WHAT YOU NEED TO DO: Return copies of the lines below that mention "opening".

-------- SUPPLIED MATERIAL

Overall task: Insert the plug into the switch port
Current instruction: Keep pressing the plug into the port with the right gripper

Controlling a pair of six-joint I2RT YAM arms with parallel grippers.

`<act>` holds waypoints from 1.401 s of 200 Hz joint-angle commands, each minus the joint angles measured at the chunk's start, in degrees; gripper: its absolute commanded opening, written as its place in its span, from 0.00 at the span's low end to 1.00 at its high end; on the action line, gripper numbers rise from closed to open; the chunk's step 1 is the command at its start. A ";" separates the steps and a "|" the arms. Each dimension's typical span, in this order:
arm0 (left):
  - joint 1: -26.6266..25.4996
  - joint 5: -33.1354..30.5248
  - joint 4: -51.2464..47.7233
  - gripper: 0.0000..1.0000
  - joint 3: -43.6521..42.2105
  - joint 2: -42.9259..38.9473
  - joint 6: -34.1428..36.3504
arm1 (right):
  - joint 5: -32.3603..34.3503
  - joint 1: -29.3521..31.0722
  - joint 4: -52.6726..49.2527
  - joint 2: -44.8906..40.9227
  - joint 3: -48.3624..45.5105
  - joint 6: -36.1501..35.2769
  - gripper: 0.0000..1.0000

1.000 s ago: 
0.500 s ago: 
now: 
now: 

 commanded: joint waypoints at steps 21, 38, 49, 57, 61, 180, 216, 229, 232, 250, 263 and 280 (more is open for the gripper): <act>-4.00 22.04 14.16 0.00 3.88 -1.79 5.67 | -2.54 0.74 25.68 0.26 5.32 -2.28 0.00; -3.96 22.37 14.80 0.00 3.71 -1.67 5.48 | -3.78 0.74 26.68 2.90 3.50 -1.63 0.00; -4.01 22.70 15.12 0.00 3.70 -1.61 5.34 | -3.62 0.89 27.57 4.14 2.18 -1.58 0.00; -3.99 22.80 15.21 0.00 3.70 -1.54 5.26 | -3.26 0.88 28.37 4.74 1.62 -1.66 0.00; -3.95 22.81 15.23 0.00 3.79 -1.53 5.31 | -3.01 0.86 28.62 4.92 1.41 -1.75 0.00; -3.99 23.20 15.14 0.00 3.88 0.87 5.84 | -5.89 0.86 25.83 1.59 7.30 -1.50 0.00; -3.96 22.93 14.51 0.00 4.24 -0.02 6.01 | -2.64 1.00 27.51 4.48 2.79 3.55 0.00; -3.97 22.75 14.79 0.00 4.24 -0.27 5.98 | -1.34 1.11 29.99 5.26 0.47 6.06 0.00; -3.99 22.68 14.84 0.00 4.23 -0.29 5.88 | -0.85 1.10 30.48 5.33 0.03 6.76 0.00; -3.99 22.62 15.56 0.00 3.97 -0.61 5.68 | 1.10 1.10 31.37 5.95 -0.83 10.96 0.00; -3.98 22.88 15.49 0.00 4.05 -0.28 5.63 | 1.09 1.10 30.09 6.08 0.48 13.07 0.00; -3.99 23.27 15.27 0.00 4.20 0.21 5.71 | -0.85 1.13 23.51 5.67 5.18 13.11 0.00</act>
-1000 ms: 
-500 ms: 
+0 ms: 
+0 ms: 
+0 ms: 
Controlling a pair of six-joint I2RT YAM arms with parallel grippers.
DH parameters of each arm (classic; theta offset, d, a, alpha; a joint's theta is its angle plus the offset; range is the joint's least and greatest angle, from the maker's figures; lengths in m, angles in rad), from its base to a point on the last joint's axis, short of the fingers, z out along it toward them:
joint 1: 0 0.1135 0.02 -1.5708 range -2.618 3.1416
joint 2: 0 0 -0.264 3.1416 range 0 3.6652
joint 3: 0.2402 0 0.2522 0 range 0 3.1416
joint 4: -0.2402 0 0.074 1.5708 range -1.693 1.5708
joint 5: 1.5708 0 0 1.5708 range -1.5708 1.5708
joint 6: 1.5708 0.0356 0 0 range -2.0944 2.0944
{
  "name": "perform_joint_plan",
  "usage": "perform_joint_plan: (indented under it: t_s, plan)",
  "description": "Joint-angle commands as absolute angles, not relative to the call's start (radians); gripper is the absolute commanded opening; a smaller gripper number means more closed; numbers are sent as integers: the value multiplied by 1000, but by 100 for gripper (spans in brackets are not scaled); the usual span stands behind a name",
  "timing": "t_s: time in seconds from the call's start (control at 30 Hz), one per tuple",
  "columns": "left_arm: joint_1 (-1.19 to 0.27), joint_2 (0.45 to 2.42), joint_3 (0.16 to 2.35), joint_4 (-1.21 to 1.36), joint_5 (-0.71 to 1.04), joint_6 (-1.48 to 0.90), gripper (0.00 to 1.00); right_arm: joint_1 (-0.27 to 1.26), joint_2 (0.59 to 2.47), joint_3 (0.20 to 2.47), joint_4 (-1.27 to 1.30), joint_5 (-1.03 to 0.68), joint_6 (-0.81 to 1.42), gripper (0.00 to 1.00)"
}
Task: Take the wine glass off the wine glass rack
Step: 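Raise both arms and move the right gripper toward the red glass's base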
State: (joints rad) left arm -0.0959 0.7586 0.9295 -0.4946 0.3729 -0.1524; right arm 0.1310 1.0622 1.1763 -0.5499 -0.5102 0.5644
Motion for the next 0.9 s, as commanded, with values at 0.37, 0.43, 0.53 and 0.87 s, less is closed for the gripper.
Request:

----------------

RESULT OF THE EXERCISE:
`<act>` holds waypoints from 1.401 s of 200 Hz joint-angle commands, each minus the joint angles measured at the chunk's start, in degrees; gripper: its absolute commanded opening, written as its place in its span, from 0.00 at the span's low end to 1.00 at its high end; on the action line, gripper numbers rise from closed to open; the chunk's step 1 is the command at its start. A ";" separates the steps and a "|" the arms. Each dimension's typical span, in this order:
  "description": "Joint-angle commands as absolute angles, not relative to the call's start (radians); gripper is the absolute commanded opening; a smaller gripper number means more closed; numbers are sent as integers: the value multiplied by 1000, but by 100 for gripper (spans in brackets are not scaled); the usual span stands behind a name",

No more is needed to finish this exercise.